╭─ COLLECTED DATA
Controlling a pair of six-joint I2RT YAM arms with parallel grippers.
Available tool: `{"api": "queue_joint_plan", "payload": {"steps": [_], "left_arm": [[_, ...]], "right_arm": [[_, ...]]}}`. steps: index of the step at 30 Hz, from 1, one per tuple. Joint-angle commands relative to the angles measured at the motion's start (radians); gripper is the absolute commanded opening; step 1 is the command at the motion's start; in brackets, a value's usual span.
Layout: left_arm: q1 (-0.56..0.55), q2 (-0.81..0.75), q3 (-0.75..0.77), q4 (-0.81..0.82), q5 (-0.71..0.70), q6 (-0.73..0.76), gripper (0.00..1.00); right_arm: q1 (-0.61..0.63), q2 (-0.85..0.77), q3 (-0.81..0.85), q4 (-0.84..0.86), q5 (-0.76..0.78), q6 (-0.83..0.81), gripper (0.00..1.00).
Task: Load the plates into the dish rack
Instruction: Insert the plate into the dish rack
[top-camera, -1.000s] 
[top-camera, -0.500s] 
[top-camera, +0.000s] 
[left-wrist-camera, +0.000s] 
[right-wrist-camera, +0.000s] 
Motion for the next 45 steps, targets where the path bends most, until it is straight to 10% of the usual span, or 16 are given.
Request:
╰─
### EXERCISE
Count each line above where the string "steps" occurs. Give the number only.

### RESPONSE TO THIS EXERCISE
2